[Recorded data]
- Opening Delimiter -
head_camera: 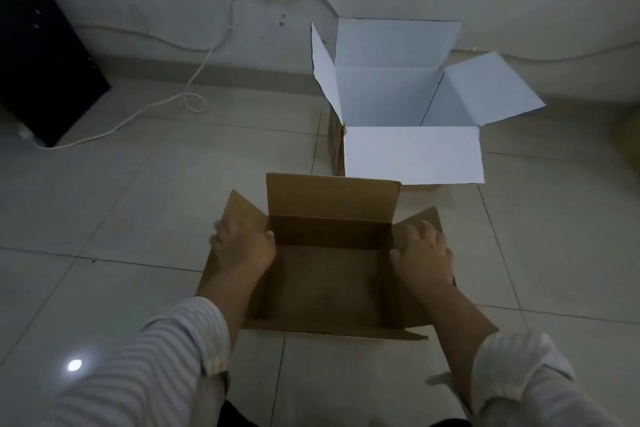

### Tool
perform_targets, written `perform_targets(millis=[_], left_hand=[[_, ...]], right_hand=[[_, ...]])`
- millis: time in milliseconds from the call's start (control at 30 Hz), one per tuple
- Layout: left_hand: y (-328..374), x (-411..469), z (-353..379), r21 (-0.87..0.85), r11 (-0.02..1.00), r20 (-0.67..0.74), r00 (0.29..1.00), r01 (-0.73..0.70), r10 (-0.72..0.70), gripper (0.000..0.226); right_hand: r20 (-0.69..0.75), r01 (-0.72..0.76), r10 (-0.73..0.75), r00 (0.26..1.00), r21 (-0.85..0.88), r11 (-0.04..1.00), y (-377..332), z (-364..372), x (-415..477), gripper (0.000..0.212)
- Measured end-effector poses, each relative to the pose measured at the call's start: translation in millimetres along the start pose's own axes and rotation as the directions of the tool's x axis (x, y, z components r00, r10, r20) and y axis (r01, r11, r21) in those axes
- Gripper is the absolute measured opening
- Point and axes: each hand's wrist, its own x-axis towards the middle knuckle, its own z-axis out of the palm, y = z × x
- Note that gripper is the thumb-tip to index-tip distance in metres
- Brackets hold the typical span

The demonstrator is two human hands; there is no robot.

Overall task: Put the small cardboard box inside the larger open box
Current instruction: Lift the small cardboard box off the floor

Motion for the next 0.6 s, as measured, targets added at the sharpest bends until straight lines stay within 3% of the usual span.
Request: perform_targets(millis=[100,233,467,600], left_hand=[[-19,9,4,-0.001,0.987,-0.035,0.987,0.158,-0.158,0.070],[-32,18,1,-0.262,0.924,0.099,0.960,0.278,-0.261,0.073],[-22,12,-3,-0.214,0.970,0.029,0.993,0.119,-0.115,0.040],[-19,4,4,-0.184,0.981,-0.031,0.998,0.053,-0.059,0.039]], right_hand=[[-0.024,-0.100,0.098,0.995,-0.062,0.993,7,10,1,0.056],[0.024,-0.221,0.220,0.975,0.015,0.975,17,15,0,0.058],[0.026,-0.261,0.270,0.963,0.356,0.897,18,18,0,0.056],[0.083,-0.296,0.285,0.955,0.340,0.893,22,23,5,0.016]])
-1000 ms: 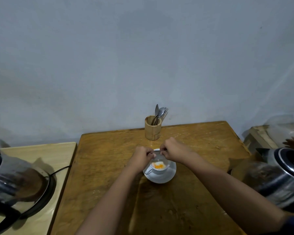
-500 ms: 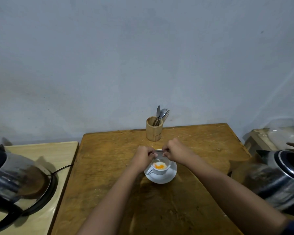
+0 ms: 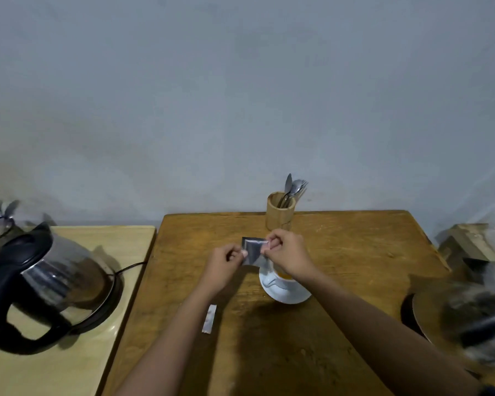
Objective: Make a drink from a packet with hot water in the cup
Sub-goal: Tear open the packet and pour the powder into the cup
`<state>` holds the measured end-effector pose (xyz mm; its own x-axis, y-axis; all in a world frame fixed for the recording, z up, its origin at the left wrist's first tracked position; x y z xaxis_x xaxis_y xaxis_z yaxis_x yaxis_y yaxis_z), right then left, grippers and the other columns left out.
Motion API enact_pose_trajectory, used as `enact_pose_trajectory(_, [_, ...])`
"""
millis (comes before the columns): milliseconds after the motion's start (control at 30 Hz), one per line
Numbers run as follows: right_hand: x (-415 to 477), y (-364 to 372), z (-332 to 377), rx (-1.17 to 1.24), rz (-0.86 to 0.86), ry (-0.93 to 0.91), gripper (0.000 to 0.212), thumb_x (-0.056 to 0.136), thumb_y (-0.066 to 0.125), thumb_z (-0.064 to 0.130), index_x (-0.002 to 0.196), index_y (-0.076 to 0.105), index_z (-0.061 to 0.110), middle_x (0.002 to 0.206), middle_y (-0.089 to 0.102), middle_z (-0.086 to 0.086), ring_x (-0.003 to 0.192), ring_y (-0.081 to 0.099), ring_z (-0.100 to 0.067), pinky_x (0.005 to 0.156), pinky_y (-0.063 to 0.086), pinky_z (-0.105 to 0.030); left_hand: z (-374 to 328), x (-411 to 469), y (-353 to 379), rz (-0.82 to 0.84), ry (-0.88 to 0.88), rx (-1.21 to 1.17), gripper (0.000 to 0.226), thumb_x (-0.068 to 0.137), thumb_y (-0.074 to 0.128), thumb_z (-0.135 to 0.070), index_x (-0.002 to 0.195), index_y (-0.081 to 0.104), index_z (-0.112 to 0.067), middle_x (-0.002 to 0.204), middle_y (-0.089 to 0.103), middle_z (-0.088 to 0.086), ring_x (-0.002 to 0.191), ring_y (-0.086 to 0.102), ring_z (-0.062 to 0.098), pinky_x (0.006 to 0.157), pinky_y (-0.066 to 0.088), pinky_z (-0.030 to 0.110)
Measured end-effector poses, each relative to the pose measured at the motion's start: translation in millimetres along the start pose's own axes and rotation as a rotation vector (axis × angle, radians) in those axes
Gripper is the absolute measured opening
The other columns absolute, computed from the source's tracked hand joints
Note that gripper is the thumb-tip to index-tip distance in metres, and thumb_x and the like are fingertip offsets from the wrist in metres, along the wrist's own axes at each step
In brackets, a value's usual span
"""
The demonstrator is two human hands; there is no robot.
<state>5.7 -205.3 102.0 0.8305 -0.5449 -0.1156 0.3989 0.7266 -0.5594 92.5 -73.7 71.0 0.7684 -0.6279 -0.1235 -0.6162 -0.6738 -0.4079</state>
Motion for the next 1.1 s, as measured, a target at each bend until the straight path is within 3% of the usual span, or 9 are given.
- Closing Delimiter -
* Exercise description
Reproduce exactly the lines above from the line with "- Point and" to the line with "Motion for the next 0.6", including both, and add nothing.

* Response
- Point and axes: each hand's wrist, its own x-axis towards the middle knuckle, its own z-axis out of the palm, y = z × x
- Note that gripper is the thumb-tip to index-tip distance in metres
- Brackets hold the typical span

The demonstrator is two human hands; there is no robot.

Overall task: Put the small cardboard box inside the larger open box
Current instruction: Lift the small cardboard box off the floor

Motion for the next 0.6 s, as measured, targets added at the sharpest bends until straight lines stay within 3% of the usual span.

No part of the exercise remains unanswered.